Friendly Authority

Friendly Authority

Joey & Carla Link
May 27, 2020
In the 70’s the TV Show “The Courtship of Eddie’s Father” was very popular and formative for many Dad’s parenting philosophy. The theme song of the show set the stage for how a new generation of adults that were rebellious towards authority needed to be friends with their kids instead of an authority figure over them.
(Sung by a Dad)
People, let me tell you ’bout my best friend
He’s a warm-hearted person who’ll love me to the end
People let me tell you ’bout my best friend
He’s a one-boy, cuddly toy
My up, my down, my pride and joy
People, let me tell you ’bout him, he’s so much fun
Whether we’re talkin’ man to man
Or whether we’re talkin’ son to son
‘Cuz he’s my best friend
We don’t agree that parents need to be stern, harsh figures of authority over their children either. The ultimate goal of parenting is to be friends with your kids. Being friends with your kids is not the starting point of your parenting or the mid-point. It is the end-point of parenting.
So are we saying you can’t be friends with your kids? Well, to be friends means to be peers, and peers never have authority over one another. We want you to be friendly with your kids, but you cannot and should not be their peers. When your kids think you are their friends, they will pick and choose when they want to obey you.
When your kids are young and need training, you will flip flop between being friendly with your kids all the while holding to a standard of right and wrong. Being friendly and loving with your toddlers and preschoolers is needed and necessary, but so is teaching them what authority looks like.
Police demonstrate this by going out of their way to be friendly to kids when they see them. But if police are called for an infraction, they are the authority and will deal with the kids involved. A police officer will smile and wave to kids riding their bikes in a parking lot or on the side of a street. But if the kids are riding and swerving in the middle of the street, the police will pull the children aside to instruct and warn them not to do that again. If they catch them again, there will not be another warning, they will be taken to their parents expecting them to deal with them. Police try to show kids they can be trusted, but they also show them they will get no mercy if they break a law. This is a picture of what parenting young children looks like.

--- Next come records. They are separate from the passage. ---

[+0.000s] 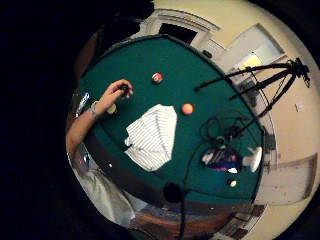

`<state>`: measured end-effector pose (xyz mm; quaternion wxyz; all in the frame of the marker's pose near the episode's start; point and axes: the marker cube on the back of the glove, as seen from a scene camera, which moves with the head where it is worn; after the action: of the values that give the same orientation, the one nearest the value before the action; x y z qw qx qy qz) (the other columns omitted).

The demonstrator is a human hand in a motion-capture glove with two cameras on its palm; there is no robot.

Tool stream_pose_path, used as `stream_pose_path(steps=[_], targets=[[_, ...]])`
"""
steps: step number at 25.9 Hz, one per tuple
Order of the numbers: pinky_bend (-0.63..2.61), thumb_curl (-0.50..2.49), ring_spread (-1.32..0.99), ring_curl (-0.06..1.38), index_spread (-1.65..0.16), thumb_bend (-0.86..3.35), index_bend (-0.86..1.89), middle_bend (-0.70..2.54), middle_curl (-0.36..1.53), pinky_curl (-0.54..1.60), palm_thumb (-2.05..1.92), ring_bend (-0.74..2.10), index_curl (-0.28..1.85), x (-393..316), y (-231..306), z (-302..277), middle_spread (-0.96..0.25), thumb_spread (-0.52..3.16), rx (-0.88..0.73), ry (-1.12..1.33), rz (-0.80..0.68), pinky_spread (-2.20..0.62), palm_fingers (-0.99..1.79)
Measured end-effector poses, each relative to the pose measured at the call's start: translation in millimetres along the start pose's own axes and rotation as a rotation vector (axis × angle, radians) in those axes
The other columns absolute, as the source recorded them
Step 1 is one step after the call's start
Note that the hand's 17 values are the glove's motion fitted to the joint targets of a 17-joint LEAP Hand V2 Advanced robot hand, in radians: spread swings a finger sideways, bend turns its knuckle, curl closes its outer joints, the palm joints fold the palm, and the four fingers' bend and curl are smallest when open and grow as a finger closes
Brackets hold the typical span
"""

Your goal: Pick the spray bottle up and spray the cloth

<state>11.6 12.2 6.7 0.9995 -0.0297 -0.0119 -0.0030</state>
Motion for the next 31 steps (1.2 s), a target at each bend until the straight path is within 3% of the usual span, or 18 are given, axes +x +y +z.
stream_pose_path(steps=[13, 23, 31], targets=[[0.23, 0.19, -0.09, 0.19, -0.45, 0.08, 0.18, 0.19, 0.25, 0.24, 0.36, 0.2, 0.28, 72.5, 65.3, 2.6, -0.11, 1.15, 0.02, -0.035, 0.196, 0.23, 0.48], [0.24, 0.22, -0.08, 0.23, -0.45, 0.05, 0.16, 0.18, 0.27, 0.28, 0.4, 0.22, 0.29, 125.4, 131.7, -11.4, -0.11, 1.19, 0.132, -0.07, 0.433, 0.23, 0.51], [0.24, 0.24, -0.06, 0.25, -0.45, 0.02, 0.16, 0.17, 0.28, 0.29, 0.42, 0.26, 0.3, 176.5, 156.7, -26.1, -0.1, 1.22, 0.452, -0.169, 0.609, 0.23, 0.54]])
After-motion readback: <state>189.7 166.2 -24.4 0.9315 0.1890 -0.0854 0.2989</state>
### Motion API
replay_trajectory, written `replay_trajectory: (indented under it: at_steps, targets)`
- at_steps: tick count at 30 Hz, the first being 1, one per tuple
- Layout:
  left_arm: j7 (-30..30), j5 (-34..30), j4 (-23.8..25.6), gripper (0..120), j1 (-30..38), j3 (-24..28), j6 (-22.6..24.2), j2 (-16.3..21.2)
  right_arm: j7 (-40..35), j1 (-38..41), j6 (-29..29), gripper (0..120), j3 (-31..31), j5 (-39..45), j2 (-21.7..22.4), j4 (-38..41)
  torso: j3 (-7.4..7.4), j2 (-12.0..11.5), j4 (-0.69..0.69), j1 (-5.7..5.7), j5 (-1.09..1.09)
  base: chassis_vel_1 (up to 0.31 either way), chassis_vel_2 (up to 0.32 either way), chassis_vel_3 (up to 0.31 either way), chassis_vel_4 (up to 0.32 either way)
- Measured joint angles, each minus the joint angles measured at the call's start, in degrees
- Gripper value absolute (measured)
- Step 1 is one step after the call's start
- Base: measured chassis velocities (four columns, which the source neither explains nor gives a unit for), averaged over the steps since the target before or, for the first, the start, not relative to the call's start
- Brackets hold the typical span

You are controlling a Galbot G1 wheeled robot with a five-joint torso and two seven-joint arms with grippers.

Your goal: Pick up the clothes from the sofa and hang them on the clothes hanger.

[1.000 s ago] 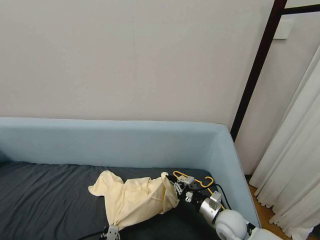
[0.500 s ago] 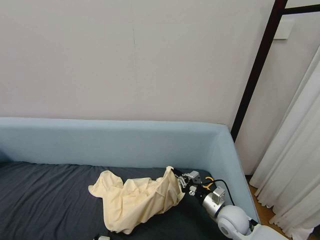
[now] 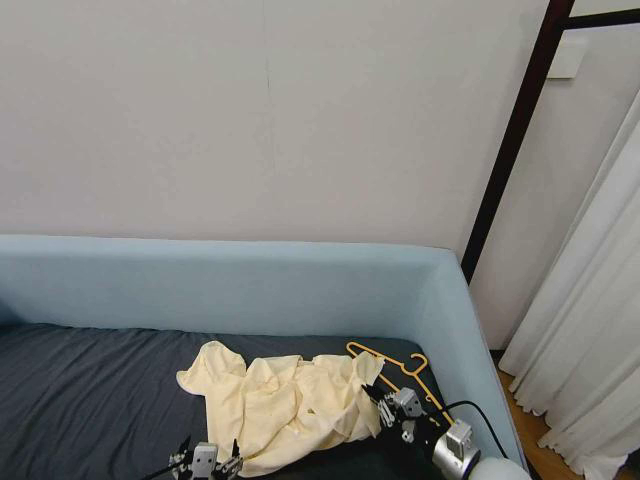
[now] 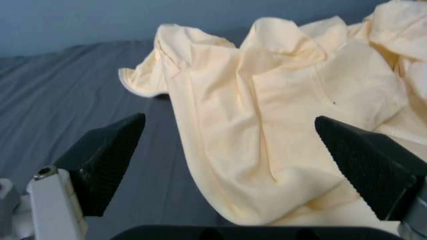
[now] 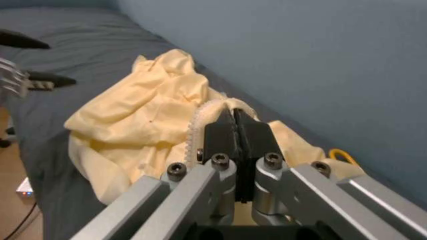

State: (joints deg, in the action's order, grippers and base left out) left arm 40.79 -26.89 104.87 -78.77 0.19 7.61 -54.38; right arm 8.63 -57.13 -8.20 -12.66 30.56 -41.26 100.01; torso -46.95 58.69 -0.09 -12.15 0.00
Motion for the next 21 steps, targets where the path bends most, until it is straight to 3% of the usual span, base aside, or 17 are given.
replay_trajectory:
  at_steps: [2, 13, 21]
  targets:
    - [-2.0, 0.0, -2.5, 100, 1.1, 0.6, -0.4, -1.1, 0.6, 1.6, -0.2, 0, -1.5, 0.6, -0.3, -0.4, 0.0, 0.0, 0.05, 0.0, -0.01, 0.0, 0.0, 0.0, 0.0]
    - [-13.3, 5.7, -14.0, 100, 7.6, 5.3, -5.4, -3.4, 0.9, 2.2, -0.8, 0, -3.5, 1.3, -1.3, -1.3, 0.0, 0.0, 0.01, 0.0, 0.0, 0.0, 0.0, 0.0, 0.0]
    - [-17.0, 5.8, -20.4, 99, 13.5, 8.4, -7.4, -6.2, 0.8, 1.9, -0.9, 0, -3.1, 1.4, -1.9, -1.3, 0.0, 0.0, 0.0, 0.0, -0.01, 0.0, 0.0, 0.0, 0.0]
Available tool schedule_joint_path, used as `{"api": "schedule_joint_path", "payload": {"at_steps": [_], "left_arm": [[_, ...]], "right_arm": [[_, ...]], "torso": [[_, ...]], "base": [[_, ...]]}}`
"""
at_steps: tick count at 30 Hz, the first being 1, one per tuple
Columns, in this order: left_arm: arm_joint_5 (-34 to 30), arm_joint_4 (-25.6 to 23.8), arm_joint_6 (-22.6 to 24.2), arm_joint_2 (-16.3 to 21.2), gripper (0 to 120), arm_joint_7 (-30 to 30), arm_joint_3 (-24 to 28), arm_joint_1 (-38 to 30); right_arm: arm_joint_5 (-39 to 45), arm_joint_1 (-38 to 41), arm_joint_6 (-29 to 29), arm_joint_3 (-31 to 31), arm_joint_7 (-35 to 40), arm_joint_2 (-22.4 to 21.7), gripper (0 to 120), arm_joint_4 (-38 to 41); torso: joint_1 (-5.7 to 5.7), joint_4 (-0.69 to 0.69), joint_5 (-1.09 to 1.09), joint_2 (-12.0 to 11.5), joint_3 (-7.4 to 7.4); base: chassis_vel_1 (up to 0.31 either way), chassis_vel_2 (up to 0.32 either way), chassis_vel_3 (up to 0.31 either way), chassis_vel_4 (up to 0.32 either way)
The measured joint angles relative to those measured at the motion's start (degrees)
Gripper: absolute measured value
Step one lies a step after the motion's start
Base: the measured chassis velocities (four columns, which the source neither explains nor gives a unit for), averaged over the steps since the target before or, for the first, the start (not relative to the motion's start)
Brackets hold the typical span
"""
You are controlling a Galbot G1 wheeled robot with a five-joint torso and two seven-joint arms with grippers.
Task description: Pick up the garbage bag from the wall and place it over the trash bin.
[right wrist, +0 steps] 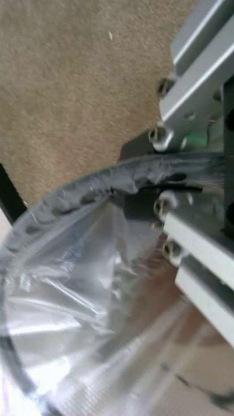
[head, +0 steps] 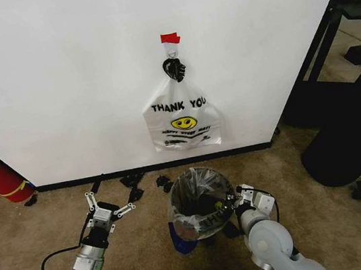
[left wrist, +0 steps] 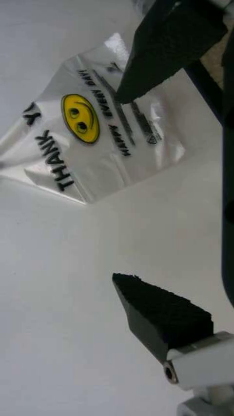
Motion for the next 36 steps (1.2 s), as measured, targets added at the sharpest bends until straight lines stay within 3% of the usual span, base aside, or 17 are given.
{"api": "schedule_joint_path", "payload": {"at_steps": [17, 19, 22, 23, 27, 28, 29, 36], "left_arm": [[-0.2, 0.3, -0.7, -0.2, 100, 0.2, 0.0, 0.2], [-1.5, -0.3, -1.1, -0.7, 100, -0.2, 0.1, 0.1], [-7.9, -4.1, 0.0, -2.0, 100, -1.1, 0.7, 0.2], [-7.9, -4.1, 0.0, -2.0, 100, -1.1, 0.7, 0.2], [-22.3, -10.5, 4.5, -4.5, 100, -2.1, 3.8, 1.6], [-24.5, -11.6, 5.3, -5.3, 100, -2.3, 4.3, 2.0], [-25.3, -12.3, 5.7, -6.1, 100, -2.2, 4.4, 2.5], [-21.6, -12.8, 4.7, -9.5, 100, -0.1, 2.9, 4.0]], "right_arm": [[-0.2, -4.7, -2.1, 0.3, 0.4, -5.2, 72, 9.1], [-5.7, -6.2, 3.5, 0.3, -3.6, -5.6, 81, 10.2], [-18.8, -7.6, 21.2, 0.7, -16.0, -4.6, 92, 8.5], [-18.8, -7.6, 21.2, 0.7, -16.0, -4.6, 92, 8.5], [-39.1, -6.4, 46.8, 5.2, -33.7, 0.5, 100, -1.8], [-41.4, -6.3, 50.7, 6.5, -36.7, 1.6, 100, -3.6], [-42.7, -6.6, 52.9, 7.1, -38.1, 2.5, 100, -4.5], [-45.6, -10.1, 51.0, 7.9, -34.3, 4.1, 100, -1.5]], "torso": [[0.01, -0.02, -0.02, 0.0, 0.0], [0.01, -0.01, -0.04, 0.0, 0.0], [0.01, -0.02, -0.03, 0.0, 0.0], [0.01, -0.02, -0.03, 0.0, 0.0], [0.01, -0.01, -0.01, 0.0, 0.0], [0.01, -0.01, -0.01, 0.0, 0.0], [0.01, -0.01, 0.0, 0.0, 0.0], [0.01, -0.02, -0.03, 0.0, 0.0]], "base": [[0.0, 0.0, 0.0, 0.0], [0.0, 0.0, 0.0, 0.0], [0.0, 0.0, 0.0, 0.0], [0.0, 0.0, 0.0, 0.0], [0.0, 0.0, 0.0, 0.0], [0.0, 0.0, 0.0, 0.0], [0.0, 0.0, 0.0, 0.0], [0.0, 0.0, 0.0, 0.0]]}}
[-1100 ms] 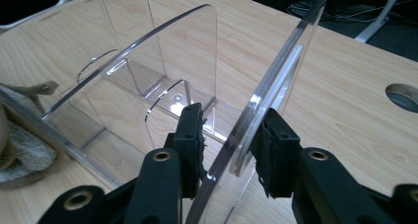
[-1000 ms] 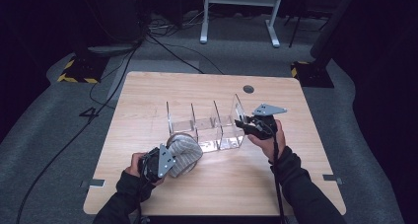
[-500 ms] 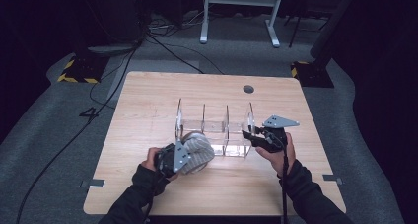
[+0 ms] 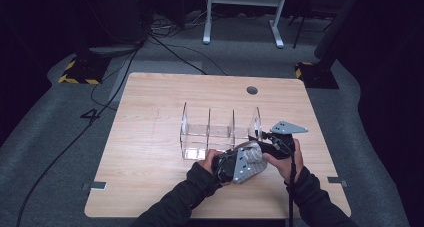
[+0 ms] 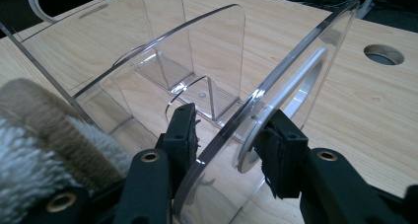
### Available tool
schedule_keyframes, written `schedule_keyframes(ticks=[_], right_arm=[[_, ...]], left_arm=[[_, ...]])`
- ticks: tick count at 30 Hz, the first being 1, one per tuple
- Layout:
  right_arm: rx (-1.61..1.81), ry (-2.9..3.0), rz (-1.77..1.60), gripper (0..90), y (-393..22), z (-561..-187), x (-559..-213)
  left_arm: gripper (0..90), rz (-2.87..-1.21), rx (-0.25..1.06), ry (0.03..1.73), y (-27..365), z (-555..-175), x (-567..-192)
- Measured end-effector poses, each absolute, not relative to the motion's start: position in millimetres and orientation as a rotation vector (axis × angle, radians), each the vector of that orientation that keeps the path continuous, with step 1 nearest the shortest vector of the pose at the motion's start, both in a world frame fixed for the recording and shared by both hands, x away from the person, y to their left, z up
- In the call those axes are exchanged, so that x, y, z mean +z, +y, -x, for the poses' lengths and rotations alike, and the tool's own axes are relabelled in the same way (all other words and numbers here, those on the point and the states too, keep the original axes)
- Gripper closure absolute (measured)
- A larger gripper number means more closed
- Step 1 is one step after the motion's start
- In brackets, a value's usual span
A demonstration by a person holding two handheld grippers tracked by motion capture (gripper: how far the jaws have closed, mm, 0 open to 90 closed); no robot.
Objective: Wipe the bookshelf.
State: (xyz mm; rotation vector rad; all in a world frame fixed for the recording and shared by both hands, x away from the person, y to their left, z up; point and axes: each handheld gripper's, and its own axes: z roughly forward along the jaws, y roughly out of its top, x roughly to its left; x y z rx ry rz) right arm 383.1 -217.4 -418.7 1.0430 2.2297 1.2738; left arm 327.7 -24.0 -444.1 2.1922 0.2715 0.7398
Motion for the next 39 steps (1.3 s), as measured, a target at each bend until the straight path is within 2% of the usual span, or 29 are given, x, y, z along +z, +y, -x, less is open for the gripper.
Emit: schedule_keyframes(ticks=[6,17,22,25,30,34,36,39], right_arm=[[1.272,2.24,-1.016,61.1,-219.6,-383.7,-418.4],[1.275,2.253,-1.02,61.2,-220.1,-384.8,-418.0],[1.27,2.257,-1.016,61.0,-219.8,-384.4,-417.8],[1.277,2.259,-1.018,60.9,-219.6,-384.4,-418.1],[1.275,2.255,-1.023,59.6,-219.9,-384.5,-418.0],[1.241,2.232,-1.003,54.6,-220.8,-384.3,-417.3],[1.206,2.205,-0.994,48.6,-221.4,-382.5,-416.7],[1.195,2.205,-1.001,48.2,-225.8,-380.4,-416.2]], left_arm=[[75.1,-2.217,0.759,0.295,-5.7,-325.4,-443.0],[75.2,-2.266,0.84,0.491,97.5,-311.9,-435.5],[74.0,-2.226,0.871,0.635,141.3,-307.3,-434.4],[73.6,-2.18,0.838,0.733,160.6,-309.4,-437.2],[74.0,-2.186,0.845,0.713,148.0,-312.2,-436.3],[73.9,-2.208,0.848,0.65,132.9,-309.6,-435.7],[73.9,-2.216,0.843,0.612,124.0,-308.1,-434.8],[73.9,-2.214,0.819,0.582,115.6,-307.7,-433.2]])
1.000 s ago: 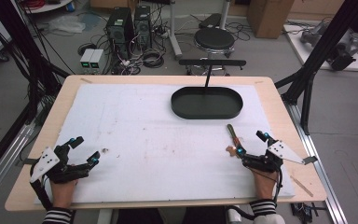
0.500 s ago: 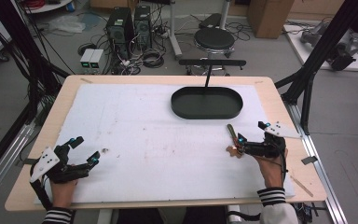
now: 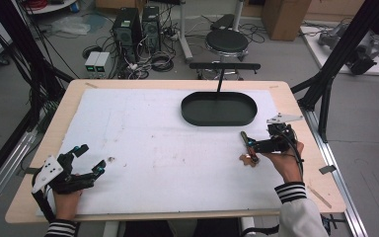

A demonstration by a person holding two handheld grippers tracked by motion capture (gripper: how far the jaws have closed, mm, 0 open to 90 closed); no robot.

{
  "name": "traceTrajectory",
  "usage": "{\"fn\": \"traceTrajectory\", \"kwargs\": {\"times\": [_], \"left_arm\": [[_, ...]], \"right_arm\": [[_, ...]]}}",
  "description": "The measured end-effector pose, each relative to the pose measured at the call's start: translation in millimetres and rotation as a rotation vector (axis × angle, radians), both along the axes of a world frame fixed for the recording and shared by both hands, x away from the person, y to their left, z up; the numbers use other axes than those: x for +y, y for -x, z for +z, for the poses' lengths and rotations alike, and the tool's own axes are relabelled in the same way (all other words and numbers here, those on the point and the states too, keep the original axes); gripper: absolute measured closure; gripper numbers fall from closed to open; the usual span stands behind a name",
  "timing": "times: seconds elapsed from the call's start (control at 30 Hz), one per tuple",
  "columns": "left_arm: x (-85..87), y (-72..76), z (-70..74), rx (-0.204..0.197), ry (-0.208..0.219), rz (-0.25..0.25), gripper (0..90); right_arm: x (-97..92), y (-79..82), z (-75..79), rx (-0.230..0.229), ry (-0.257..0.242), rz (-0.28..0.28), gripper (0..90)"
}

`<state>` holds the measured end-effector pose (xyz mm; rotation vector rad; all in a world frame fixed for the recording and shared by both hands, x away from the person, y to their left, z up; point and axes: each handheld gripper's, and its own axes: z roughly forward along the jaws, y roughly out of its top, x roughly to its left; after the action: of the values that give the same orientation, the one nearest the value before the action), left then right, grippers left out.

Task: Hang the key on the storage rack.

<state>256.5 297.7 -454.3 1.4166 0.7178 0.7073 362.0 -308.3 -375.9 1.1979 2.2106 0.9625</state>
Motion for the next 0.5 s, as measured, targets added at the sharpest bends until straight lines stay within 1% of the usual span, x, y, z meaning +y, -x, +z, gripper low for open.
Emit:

Today many parents try to talk their kids into obedience instead of being the much-needed authority their kids need. When the parents know their child is deliberately not following their instructions it is time for the parents to use their God given authority to reinforce right and wrong so the child will grow up knowing what they are.
Paul said it this way:
“I am writing this to you now in the hope that I won’t need to scold and punish when I come;
for I want to use the Lord’s authority that he has given me,
not to punish you but to make you strong.”
2 Corinthians 13:10 (LB)
Paul is making the point parents agree with – they want their children to pay attention to their teaching now so the time will come where their training and teaching will no longer be needed.
Every parent wants to have fun with their kids, and they should. But without a common foundation of what is right and what is wrong, fun and fellowship evaporates into kids becoming the authority while frustrated parents are still trying to be their best friend. The real joy of parenting is when like-minded teens or adult children want to be together and look forward to enjoying each other’s company.
None of us will ever forget the year, when finding all our kids spring breaks were on the same week, the 5 of us, our collegiate son and his 2 teenage sisters, spent 7 days together traveling from Iowa to San Francisco and back. We drove all night each way and stayed in a hotel on the wharf. We walked up and down the hilly city streets, rode cable cars, ate at local diners and flew kites on a windy beach under the Golden Gate bridge. We had the time of our lives.
I (Joey) recently had emergency open heart surgery. All of my kids were in my hospital room within 24 hours of hearing I was in the ER, having come from Chicago, Nashville and Dallas. Their support and encouragement was a huge blessing to Carla and I. It was their turn to come and minister to us. We wonder what that would have looked like if we hadn’t learned while they were growing up what “friendly authority” looks like and if we hadn’t held to that standard through thick and thin.
May God Bless You as you figure out what that looks like in your own family.
Friendly authority is only successful if both parents are working off the same page.